キラだと自白する事以外は、何でもするから。

だから、もう。


「私は、違います。あなたに教えてあげます」


指が三本に増える。
その意図に、僕はゾッとする。


「おい……まさか」

「どうです?もう三本でも痛くないでしょう?」

「最後まで、しな、いよな?」

「中出しはしないつもりです」

「……!」


パニックにはならない。
いつもの僕なら、このまま流河を蹴り倒して一発殴って逃げるだろうな、と思う。

でも。身体が、強張って動かない。


「入れないって、言ったじゃないか……」

「言っていません」


入れないでくれと言ったら、『ならば、神門くんとの事を教えて下さい』と。
言ったじゃないか、普通は交換条件だと思うだろうその言い方!

思考は巡るが、声は出ない。
本能的に、こいつは理屈の通じる奴じゃないと。
自分の間違いを認める男ではないと。
僕は、悟ってしまっていた。

……狂人。


「これから、あなたの身体の記憶を上書きします」


三本の指が抜かれ、広げた足を更に持ち上げられる。
僕は顔を横に背ける。
涙が、鼻筋を通り越して反対側の目の下を流れて行った。

開いたままの穴に、指より熱い物が当てられる。
また血の気が引いて目の前が一瞬暗くなったが、軽い衝撃と共に入り込んで来た物は、神門ほどの痛みはもたらさなかった。


「さほど痛く、ないでしょう?」

「……」

「私が神門くんより小さいからではありませんよ。彼より上手いからです」

「……」

「二回目だからというのもあるでしょうが」


答える気にはならなかったが、ホッとしたのは事実だ。
身体の力が、少し抜ける。


「感じて下さい。私で。
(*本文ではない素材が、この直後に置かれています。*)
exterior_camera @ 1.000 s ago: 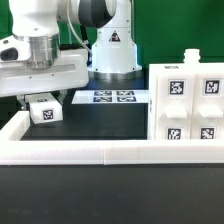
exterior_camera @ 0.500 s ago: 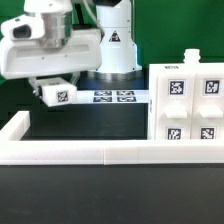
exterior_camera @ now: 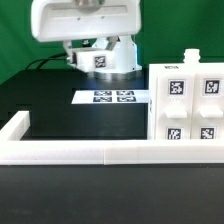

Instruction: Assemble cabinet

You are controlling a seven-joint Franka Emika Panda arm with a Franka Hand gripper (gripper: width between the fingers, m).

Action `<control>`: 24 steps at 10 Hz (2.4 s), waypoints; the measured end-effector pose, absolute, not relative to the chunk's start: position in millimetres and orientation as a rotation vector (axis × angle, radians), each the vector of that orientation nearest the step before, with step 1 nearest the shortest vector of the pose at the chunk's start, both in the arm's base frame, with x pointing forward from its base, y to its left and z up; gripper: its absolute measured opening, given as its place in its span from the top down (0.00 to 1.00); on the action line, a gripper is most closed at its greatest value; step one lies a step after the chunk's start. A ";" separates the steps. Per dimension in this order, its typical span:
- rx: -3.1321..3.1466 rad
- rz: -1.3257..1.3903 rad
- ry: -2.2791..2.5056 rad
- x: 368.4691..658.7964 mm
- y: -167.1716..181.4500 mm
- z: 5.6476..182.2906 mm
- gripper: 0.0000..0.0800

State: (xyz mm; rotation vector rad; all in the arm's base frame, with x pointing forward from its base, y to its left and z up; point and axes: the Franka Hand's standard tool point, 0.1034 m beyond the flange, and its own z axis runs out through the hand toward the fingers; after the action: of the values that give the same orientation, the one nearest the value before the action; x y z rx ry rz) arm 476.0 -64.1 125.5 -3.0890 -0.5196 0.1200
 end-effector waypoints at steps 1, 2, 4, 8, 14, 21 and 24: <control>-3.097 0.106 -0.491 487.0 -43.5 134.7 0.32; -3.110 0.111 -0.441 496.4 -25.5 142.9 0.32; -3.119 0.103 -0.458 515.0 -6.3 151.3 0.32; -3.114 0.112 -0.474 507.4 -13.7 145.2 0.32; -3.118 0.098 -0.445 535.8 22.8 165.5 0.32; -3.139 0.109 -0.396 587.1 63.1 199.1 0.32; -3.128 0.090 -0.413 586.2 65.4 188.7 0.32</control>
Offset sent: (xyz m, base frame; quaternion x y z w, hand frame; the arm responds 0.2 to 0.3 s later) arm 0.0426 0.0348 0.0181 -0.0285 -0.0278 0.0224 0.9990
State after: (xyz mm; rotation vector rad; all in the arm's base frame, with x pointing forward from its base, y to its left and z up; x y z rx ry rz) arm 586.2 65.4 188.7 -3.1282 -0.4134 0.0899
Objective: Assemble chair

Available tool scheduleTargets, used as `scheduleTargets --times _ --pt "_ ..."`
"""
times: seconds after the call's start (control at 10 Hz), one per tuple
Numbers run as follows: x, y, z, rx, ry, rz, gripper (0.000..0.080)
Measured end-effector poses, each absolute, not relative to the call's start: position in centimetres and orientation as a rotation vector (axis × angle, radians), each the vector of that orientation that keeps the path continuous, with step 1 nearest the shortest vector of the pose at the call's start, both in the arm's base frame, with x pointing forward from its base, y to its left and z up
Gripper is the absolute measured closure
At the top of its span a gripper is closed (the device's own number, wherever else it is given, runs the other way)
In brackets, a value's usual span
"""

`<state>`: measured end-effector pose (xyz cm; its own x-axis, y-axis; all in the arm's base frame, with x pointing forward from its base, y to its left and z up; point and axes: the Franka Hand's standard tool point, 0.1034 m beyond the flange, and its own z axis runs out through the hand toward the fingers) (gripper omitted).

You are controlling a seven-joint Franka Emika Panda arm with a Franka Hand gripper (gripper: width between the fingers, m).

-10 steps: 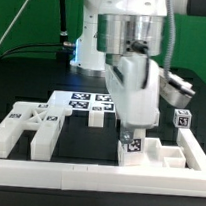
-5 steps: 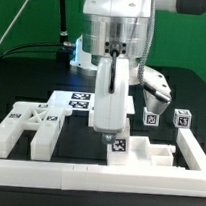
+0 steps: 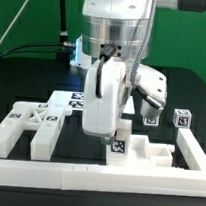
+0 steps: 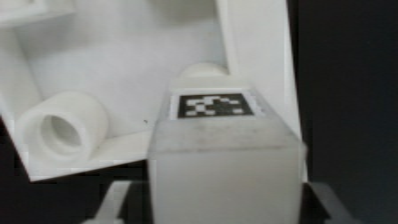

中に、神経を集中して下さい」


言われなくても、気を逸らせない。
亀頭が通った、少しづつ入り込んで来る、と、いちいち感じずにはいられなかった。
だが、ただただ痛みに支配されて早く終わってくれとしか思えなかったあの時とは、大違いだ。


「分かりますか?私のペニスの先が、あなたのイイ所をつついています」

「ん……っ」


その通りだ。
さっき指で触れられた場所……ペニスだなんて言われたら、気持ち悪いというか、何だか、変な気分に。


「お互いの気持ちいい所同士で、キスをしています。
 これぞセックスの醍醐味だと思いませんか?」

「……何、言って……」

「レイプとは違う、と言っています」

「……」


無理矢理されているのだから、レイプだと思うが……自分も勃起した状態だと、そうとも言いづらい。


「次は奥の精嚢にキスをします。
 ここはすぐには感じないでしょうが、これからじっくり時間を掛けて開発してあげますよ」


何か言いながら流河は僕の太股を抱え直し、深く差し入れた。
どこが精嚢とやらなのか分からなかったが。
僕は、僕の奥の色々な場所に触れる流河の亀頭を想像しては顔を覆い、浅い場所にある「イイ所」を突かれては喉を反らした。


「駄目です」


突然鋭い声で言われて、無意識に自分がペニスを扱こうとしていた事に気付く。
慌てて手を離すと、手首を掴まれてベッドに押しつけられた。


「な、何」

「勝手にイかないで下さい」

「だって、」


触らなければイけないじゃないか。
などとはとても言えないが、その間にも流河の腰は小刻みに動いていて、射精寸前の切ない焦燥が溜まっていく。


「あなたを感じさせる事に集中し過ぎました。
 少し、待って下さい」


流河は僕の胴を抱きしめ、僕が自分のペニスに触れられないようにして大きく腰を動かし始めた。


「あっ、あっ……流、河、頼、む……」


乱暴な動きに怯えが走るが、感情に反して身体は益々高ぶっていく。
臨界点を超えた性感に、出したいのに出せない生涯初めての鬱憤。
先程とは別の涙が、止まらない。


「今更、やめられませんよ」

「違う!……い……イかせて、くれ……!」


流河はふっ、と小さく声に出して笑うと、


「後、少しです」


唸るような声で言った。
だが、自分の先走りがぬるぬると。
流河の腹と僕の腹の間でペニスを刺激している事に気付くと、もう止まらない。
そこに意識を向けただけで、あっさりと爆発する。

今まで経験した事のない、脳髄が灼けるような射精だった。

流河も僕が射精した時に締めてしまったせいか、「うっ」と小さく呻いて達したようだった。
それから痙攣している僕に何度か出し入れした後、またきつく胴を抱きしめて停止した。